Assignment -
Reproduce exactly, from the data that follows, the line with "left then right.", the line with "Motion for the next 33", and every line that lies between them.

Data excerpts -
* * *

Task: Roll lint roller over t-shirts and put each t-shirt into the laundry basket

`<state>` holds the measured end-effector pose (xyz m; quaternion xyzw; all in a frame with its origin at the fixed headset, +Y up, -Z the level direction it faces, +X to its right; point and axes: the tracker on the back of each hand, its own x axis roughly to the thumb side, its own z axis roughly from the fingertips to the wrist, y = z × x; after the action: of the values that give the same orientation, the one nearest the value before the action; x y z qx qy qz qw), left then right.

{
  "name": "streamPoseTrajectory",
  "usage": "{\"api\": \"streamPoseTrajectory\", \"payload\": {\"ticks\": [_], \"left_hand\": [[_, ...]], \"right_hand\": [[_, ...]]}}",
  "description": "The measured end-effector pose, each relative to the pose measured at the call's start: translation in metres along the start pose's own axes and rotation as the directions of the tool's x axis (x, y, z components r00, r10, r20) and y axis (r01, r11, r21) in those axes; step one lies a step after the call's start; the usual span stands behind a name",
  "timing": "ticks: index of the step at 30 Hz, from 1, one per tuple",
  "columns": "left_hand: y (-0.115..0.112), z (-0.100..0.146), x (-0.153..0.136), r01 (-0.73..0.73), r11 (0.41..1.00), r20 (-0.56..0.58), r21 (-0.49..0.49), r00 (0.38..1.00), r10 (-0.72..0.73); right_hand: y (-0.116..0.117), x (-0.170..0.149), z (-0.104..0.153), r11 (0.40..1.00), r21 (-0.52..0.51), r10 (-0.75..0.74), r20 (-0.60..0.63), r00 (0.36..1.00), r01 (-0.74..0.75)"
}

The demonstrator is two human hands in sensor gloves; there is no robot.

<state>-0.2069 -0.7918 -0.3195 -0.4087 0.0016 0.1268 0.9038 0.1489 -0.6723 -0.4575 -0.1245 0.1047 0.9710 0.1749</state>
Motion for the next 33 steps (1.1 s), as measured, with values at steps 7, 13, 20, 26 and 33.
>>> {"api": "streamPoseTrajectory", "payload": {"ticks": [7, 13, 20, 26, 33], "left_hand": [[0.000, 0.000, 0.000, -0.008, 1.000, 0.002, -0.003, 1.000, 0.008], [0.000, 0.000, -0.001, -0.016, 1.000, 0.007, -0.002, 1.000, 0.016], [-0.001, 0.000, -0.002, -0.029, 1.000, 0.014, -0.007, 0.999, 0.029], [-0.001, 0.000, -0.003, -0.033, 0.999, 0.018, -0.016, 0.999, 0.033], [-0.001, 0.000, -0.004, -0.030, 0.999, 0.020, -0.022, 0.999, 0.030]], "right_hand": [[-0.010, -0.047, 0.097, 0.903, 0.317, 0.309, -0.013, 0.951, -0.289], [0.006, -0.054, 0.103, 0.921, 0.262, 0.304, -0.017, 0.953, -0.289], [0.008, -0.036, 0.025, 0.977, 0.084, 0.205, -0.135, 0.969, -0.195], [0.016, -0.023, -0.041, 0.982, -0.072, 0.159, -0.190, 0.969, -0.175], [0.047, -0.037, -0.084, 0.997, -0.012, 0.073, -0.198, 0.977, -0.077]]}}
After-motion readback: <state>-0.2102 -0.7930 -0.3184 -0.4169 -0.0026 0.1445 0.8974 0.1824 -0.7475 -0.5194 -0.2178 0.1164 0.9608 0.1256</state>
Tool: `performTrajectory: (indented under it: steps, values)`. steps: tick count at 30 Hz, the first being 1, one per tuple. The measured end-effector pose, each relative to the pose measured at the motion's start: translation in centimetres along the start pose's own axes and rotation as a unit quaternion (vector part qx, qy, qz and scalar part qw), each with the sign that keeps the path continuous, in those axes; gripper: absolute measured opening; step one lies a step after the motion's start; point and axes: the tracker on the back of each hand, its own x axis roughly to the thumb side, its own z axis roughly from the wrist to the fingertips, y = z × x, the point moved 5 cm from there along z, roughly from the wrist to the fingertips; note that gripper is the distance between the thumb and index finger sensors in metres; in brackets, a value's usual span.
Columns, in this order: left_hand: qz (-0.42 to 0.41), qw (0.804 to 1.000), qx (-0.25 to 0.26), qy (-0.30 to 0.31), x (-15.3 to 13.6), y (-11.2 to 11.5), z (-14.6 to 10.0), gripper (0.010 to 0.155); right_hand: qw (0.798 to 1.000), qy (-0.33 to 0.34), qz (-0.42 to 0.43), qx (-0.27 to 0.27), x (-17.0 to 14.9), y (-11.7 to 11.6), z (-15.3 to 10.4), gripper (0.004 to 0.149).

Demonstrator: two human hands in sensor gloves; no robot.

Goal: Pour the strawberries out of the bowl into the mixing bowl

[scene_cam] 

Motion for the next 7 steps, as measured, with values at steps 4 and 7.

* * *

Written response -
`<state>` holds the measured end-effector pose (xyz m; quaternion xyzw; all in a frame with its origin at the fixed headset, +Y up, -Z the level direction it faces, +X to its right; point and axes: the tracker on the back of each hand, its own x axis roughly to the thumb side, its own z axis roughly from the fingertips to the wrist, y = z × x; after the action: of the values that give the same orientation, the one nearest the value before the action; x y z qx qy qz qw), left then right.

{
  "name": "streamPoseTrajectory",
  "usage": "{\"api\": \"streamPoseTrajectory\", \"payload\": {\"ticks\": [_], \"left_hand\": [[_, ...]], \"right_hand\": [[_, ...]]}}",
  "description": "The measured end-effector pose, each relative to the pose measured at the call's start: translation in metres along the start pose's own axes and rotation as the directions of the tool's x axis (x, y, z components r00, r10, r20) and y axis (r01, r11, r21) in those axes; step one lies a step after the call's start; the usual span stands behind a name",
  "timing": "ticks: index of the step at 30 Hz, from 1, one per tuple",
  "columns": "left_hand: y (-0.115..0.112), z (-0.100..0.146), x (-0.153..0.136), r01 (-0.73..0.73), r11 (0.41..1.00), r20 (-0.56..0.58), r21 (-0.49..0.49), r00 (0.38..1.00), r10 (-0.72..0.73); right_hand: y (-0.116..0.117), x (-0.170..0.149), z (-0.104..0.153), r11 (0.40..1.00), r21 (-0.52..0.51), r10 (-0.75..0.74), r20 (-0.60..0.63), r00 (0.36..1.00), r01 (-0.74..0.75)"
}

The demonstrator is two human hands in sensor gloves; there is no robot.

<state>-0.2069 -0.7918 -0.3195 -0.4087 0.0016 0.1268 0.9038 0.1489 -0.6723 -0.4575 -0.1245 0.1047 0.9710 0.1749</state>
Motion for the next 33 steps (1.1 s), as measured, with values at steps 7, 13, 20, 26 and 33.

The output for this exercise is now complete.